Hay que instalar el hábito de comer saludablemente y jamás caer en seguir dietas “superficiales” —de las que generalmente se ponen de moda— y que sólo se basan en una baja ingesta de calorías. Se trata de aprender a incorporar la alimentación correcta de manera constante y que no sea sólo un régimen durante un período. “Si vivo bajo esa ética, luego ésta se extiende a nuestro entorno”.

REGLA Nº 5
Evaluar el acto de comer

¿Qué es lo que se está evadiendo o qué es lo que se quiere calmar con la comida? Antes de tentarse con un bocadillo  hay que partir con hacerse un par de preguntas. Mucha gente come para calmar el estrés, la ansiedad o por problemas de autoestima.
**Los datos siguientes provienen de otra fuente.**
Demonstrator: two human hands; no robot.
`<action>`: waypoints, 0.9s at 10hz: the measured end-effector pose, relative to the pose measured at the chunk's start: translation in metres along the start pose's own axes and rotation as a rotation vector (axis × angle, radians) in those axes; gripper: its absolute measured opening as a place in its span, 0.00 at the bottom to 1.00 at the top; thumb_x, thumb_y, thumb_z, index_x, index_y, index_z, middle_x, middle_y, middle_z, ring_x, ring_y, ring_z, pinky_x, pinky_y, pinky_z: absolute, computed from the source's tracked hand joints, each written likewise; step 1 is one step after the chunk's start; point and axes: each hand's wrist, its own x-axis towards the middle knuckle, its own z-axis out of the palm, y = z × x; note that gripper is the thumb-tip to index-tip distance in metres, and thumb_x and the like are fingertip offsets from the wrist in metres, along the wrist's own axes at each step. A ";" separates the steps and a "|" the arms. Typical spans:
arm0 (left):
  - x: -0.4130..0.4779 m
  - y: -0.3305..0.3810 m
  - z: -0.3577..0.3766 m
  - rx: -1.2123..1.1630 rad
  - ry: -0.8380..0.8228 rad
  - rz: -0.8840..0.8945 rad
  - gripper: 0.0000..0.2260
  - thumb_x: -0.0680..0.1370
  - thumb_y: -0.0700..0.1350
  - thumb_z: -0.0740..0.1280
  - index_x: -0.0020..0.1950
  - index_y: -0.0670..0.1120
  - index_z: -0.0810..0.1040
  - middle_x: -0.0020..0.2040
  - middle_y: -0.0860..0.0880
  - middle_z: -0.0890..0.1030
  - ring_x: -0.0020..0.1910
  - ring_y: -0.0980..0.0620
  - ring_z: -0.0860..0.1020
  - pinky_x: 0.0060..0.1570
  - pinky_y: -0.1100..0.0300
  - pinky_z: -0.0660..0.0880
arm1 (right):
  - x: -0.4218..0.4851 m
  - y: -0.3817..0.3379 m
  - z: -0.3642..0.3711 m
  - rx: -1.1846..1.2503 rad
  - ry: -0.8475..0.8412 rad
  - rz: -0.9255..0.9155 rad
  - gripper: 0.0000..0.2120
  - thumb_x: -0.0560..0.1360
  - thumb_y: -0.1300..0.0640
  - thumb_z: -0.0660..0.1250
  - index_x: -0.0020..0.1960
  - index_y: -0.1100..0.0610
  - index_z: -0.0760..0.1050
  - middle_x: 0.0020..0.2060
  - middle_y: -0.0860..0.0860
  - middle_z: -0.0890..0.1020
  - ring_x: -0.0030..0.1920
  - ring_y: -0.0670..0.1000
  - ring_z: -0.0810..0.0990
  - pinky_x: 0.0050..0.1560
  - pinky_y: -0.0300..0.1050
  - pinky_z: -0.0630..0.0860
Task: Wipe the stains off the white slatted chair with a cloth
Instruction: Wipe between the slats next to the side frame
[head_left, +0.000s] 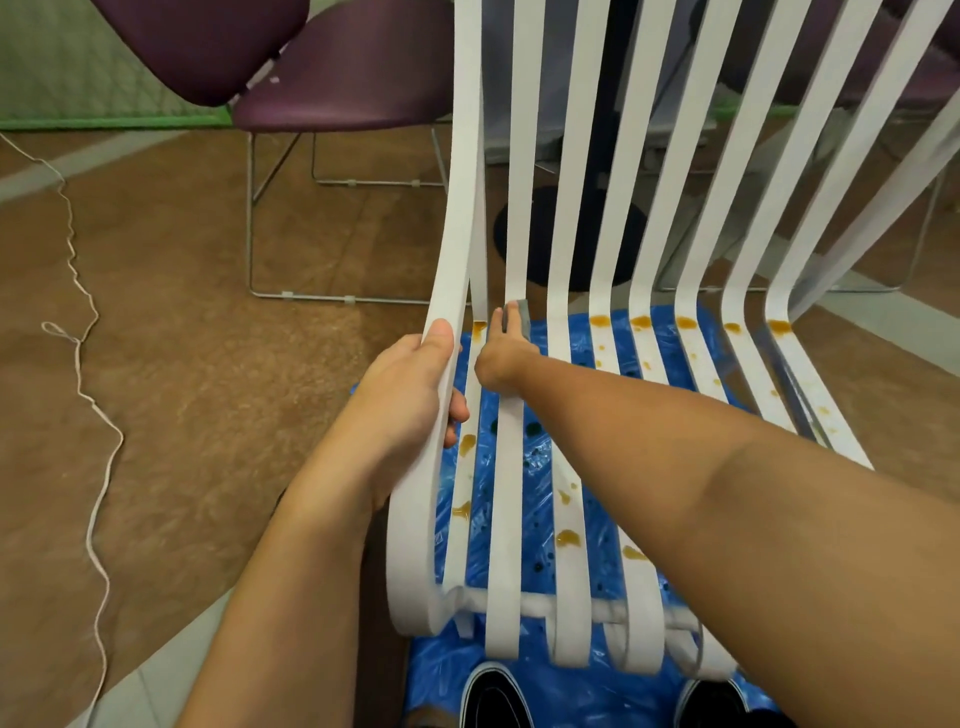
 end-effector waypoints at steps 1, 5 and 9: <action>0.001 -0.001 0.001 0.019 0.012 -0.004 0.18 0.85 0.60 0.55 0.60 0.50 0.76 0.30 0.51 0.79 0.25 0.55 0.74 0.26 0.62 0.73 | 0.004 0.002 0.004 -0.021 -0.006 -0.007 0.42 0.79 0.62 0.60 0.79 0.57 0.32 0.77 0.52 0.29 0.78 0.62 0.50 0.70 0.55 0.66; 0.008 -0.003 0.001 0.085 0.042 0.015 0.18 0.84 0.62 0.55 0.58 0.51 0.77 0.32 0.49 0.81 0.28 0.53 0.76 0.35 0.56 0.75 | -0.042 0.008 0.034 -0.007 0.035 -0.037 0.45 0.77 0.63 0.62 0.79 0.55 0.32 0.77 0.49 0.29 0.74 0.69 0.57 0.66 0.57 0.73; 0.037 -0.038 -0.009 -0.170 0.075 -0.153 0.24 0.84 0.61 0.57 0.54 0.43 0.82 0.43 0.44 0.82 0.37 0.49 0.80 0.39 0.55 0.77 | -0.111 0.013 0.058 -0.131 0.125 -0.124 0.39 0.75 0.64 0.70 0.79 0.61 0.51 0.80 0.54 0.45 0.71 0.67 0.63 0.67 0.57 0.71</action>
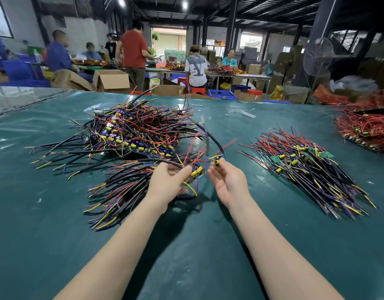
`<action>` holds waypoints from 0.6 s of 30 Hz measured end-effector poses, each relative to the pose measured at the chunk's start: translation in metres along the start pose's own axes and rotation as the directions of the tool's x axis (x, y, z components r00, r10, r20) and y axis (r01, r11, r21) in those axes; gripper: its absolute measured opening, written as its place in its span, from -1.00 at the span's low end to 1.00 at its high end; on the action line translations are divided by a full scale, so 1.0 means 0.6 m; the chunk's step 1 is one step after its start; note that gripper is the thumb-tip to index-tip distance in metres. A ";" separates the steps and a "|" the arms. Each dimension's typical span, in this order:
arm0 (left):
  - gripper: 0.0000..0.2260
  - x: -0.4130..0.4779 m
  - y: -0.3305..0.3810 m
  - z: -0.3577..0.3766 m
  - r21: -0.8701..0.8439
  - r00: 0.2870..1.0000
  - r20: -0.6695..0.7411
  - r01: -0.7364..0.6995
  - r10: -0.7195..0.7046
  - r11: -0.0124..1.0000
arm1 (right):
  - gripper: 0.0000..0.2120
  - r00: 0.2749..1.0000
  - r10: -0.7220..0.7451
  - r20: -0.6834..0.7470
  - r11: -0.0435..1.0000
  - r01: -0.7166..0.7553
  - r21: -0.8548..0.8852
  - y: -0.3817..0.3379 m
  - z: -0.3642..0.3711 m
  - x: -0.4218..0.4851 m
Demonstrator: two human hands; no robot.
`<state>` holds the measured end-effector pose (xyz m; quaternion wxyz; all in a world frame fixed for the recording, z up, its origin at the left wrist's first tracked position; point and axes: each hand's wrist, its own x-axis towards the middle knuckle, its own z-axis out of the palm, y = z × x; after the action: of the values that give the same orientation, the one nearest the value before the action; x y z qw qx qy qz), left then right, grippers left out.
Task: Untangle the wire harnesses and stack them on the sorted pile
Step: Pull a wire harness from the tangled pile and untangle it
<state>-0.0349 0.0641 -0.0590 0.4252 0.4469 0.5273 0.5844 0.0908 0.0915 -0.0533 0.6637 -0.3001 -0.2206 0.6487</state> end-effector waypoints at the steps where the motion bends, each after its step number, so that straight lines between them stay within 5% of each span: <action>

Según Lama, “somos lo que creemos ser”, y por eso recomienda fijar pautas alimenticias saludables “acordes con la vida que se quiere llevar”. Incluso el viejo truco de “como más porque es invierno”, como una forma de protegerse del frío, estarían engañándose: “El frío no se regula con comida sino por el hipotálamo”.

REGLA Nº 6
No delegar responsabilidades

“La sociedad chilena está acostumbrada a entregarle la responsabilidad a otros y no hacerse cargo de sus actos”, asegura Karolina Lama par referirse al famoso —y odiado— “efecto reborte”. Se culpa de ello a la dieta en sí y no se asume que muchas veces a través de su conducta el paciente se entrega a las indicaciones de un doctor, un medicamento milagroso o a la dieta de moda y no se preocupa de modificar sus propias conductas. ¿El resultado? Después del tratamiento, el cuerpo vuelve a ser el de antes.

REGLA Nº 7
La “paradoja de la sociedad de consumo”

Según la especialista, la sociedad está condicionada a responder a “un ideal estético de delgadez asociado a lo saludable, pero a la vez, a participar de actividades sociales que promueven y validan comer en exceso”. Así, quienes quisieran cambiar sus hábitos y no participar comiendo en fiestas, cumpleaños o reuniones familiares, figurarían como “excluidos y desadaptados”. Para esto, Karolina asegura que se debe poner especial atención a la relación que se tiene con los alimentos y no necesariamente ligarlos con celebraciones o penas, sino que mantenerse firme en la decisión de privarse de alimentos ricos en grasas o carbohidratos saturados cuando sea necesario.